India tied with China to be the world’s fastest-growing major economy even as the International Monetary Fund (IMF) on Tuesday cut its economic growth forecast by 90 basis points to 6.1% for 2019.
China’s growth rate was also slashed to 6.1% for the current year from 6.6% in 2018.
The lowering of the forecast for India was in line with that of World Bank and the Reserve Bank of India’s. While the World Bank reduced the country’s growth estimates to 6% from an earlier 7.5%, the RBI lowered it to 6.1% from 7.2%.
Among the concerns that IMF flagged for India included its elevated public debt, subsidy spending, the crisis in its non-banking finance companies besides, the US-China trade war.
IMF Chief Economist and the director of its research department Gita Gopinath said, “There has been a negative impact on India’s growth that has come from the vulnerabilities in the non-banking financial sector and its impact on consumer and SME borrowings.
“Some measures have been taken.

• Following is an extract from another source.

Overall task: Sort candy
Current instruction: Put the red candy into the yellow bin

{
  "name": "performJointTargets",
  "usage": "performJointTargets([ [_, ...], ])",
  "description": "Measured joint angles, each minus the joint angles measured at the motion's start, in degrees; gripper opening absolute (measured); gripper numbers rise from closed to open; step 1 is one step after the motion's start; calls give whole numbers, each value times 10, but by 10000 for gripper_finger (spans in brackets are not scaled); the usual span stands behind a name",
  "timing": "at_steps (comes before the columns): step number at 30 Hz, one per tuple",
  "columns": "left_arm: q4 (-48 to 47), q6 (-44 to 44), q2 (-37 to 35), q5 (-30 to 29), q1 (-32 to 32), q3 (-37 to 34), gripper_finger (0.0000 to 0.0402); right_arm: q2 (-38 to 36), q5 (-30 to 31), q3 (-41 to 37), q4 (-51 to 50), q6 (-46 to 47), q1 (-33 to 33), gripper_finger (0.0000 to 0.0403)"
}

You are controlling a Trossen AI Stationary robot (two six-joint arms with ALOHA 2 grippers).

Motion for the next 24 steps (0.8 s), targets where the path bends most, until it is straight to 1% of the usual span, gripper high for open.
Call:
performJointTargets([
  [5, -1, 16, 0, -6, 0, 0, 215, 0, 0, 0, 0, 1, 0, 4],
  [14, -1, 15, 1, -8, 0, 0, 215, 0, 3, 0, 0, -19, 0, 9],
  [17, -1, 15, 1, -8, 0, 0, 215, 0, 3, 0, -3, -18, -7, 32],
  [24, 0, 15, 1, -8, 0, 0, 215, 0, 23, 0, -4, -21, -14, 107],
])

A lot more needs to be done including clearing up of the balance sheets of the regular commercial banks.”
She hailed India’s recent corporate tax rate cut but said it was important for the country to keep its fiscal deficit under check. Gopinath expressed concerns that the fiscal implications of the tax cut had not been revealed by the government.
The IMF also cut the global forecast by 20 basis points for 2019 to 3%, its slowest pace since the global financial crisis. Growth continues to be weakened by rising trade barriers and increasing geopolitical tensions.
“We estimate that the US-China trade tensions will cumulatively reduce the level of global GDP by 0.8% by 2020. Growth is also being weighed down by country-specific factors in several emerging market economies, and structural forces — such as low productivity growth and ageing demographics in advanced economies,” Gopinath said.